Mustang roundups resume amid protest after deaths

A battle is raging out West where animal rights activists fought unsuccessfully to halt a wild horse roundup after the deaths of 13 mustangs.

On Friday a federal judge in Nevada lifted a temporary restraining order he issued Wednesday, saying the government could resume its roundup today. Federal officials said 500 horses could die of dehydration if the roundup did not proceed.

Activists protested the roundup, saying that the temperatures and drought had weakened the horses, particularly young horses and mares that had recently given birth or were about to deliver.

The Bureau of Land Management, which has brought in 12,000 gallons of water which the horses are for unknown reasons not drinking, blame the deaths on the drought not the roundup.

The BLM suspended the roundup last weekend when seven horses died of dehydration and water intoxication after being herded by helicoptor on the first day of the roundup. Five other horses died of similar causes and one horse with a broken leg was destroyed. Three foals were among the dead.

The 228 horses gathered last weekend were among up to 1,200 mustangs the agency plans to remove from the range. It will make them available for adoption or send them to long-term holding facilities in the Midwest, the Associated Press reports.
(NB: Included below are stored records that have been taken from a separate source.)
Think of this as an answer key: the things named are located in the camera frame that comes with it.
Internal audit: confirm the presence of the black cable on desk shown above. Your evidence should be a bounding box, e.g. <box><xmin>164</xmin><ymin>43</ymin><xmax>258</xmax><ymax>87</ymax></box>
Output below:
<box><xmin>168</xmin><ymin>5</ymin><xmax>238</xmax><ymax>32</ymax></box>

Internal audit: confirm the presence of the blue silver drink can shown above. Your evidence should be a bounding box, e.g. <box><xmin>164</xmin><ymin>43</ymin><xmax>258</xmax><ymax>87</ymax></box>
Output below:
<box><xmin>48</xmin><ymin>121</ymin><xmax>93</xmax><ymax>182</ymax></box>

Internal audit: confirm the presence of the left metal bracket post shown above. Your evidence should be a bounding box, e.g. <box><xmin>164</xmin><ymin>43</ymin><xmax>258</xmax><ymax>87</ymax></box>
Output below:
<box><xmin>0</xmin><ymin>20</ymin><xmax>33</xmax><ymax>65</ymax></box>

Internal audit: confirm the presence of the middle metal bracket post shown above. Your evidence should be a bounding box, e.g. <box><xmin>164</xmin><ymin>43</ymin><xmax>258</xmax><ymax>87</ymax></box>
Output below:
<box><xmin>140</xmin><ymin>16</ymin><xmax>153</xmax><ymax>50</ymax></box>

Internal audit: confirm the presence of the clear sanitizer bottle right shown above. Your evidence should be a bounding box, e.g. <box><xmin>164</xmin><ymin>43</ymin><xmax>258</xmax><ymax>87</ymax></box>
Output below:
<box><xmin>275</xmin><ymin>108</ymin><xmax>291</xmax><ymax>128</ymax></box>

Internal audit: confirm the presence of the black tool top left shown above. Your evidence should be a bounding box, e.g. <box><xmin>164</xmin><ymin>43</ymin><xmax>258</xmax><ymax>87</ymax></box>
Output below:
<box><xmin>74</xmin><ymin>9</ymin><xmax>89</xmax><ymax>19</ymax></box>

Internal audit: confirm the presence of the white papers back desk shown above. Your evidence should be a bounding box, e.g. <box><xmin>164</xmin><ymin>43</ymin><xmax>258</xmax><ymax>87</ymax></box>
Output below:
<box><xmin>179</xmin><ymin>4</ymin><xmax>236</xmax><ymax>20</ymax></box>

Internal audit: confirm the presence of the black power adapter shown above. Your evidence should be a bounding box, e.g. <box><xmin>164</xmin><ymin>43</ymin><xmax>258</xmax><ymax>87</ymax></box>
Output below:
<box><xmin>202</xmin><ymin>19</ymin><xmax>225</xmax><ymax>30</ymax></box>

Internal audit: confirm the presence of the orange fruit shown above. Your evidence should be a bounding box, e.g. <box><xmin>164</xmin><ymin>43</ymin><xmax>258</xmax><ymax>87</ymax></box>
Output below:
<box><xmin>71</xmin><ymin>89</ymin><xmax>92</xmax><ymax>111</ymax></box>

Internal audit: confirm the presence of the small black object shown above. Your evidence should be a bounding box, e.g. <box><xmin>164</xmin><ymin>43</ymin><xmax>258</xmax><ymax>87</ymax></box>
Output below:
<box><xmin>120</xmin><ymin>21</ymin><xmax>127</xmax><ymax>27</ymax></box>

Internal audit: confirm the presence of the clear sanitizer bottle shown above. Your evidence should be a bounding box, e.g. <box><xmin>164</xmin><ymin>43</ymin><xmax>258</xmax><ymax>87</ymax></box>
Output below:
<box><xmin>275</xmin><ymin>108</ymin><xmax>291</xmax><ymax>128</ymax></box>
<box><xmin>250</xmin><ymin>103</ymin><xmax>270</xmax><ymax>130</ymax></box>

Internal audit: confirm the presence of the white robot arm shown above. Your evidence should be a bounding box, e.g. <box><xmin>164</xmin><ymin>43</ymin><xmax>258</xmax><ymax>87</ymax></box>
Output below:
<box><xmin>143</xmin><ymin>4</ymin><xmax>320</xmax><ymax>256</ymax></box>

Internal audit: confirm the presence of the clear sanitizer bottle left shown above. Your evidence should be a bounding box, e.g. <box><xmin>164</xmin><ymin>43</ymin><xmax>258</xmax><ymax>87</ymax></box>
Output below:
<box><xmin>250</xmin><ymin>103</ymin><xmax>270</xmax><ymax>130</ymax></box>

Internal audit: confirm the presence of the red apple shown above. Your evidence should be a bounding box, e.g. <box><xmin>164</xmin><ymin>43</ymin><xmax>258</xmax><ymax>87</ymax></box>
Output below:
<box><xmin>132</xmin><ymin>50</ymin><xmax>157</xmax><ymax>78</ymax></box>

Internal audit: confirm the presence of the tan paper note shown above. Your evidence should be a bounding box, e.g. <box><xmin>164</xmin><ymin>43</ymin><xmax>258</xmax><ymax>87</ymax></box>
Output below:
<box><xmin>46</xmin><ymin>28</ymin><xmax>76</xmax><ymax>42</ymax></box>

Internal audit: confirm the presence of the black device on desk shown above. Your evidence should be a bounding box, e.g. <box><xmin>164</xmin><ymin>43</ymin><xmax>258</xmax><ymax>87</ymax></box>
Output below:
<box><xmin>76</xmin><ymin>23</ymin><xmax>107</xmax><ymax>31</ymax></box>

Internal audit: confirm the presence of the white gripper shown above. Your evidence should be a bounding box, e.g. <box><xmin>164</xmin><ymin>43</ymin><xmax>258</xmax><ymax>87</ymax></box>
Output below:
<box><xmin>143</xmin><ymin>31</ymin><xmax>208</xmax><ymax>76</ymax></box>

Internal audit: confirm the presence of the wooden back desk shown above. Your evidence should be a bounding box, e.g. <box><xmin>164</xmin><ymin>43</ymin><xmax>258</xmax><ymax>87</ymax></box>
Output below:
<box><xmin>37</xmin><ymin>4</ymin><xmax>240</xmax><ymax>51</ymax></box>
The federal government defends the round ups as a way to curb horse population to protect horses running out of food and to protect the range and its wildlife from the horses. But activists contend the horse removal is really aimed at making room for livestock and other interests. BLM estimates that roughly 38,000 mustangs and burros roam 10 Western states and half are in Nevada. To better manage the herd its wants to reduce their numbers by 12,000.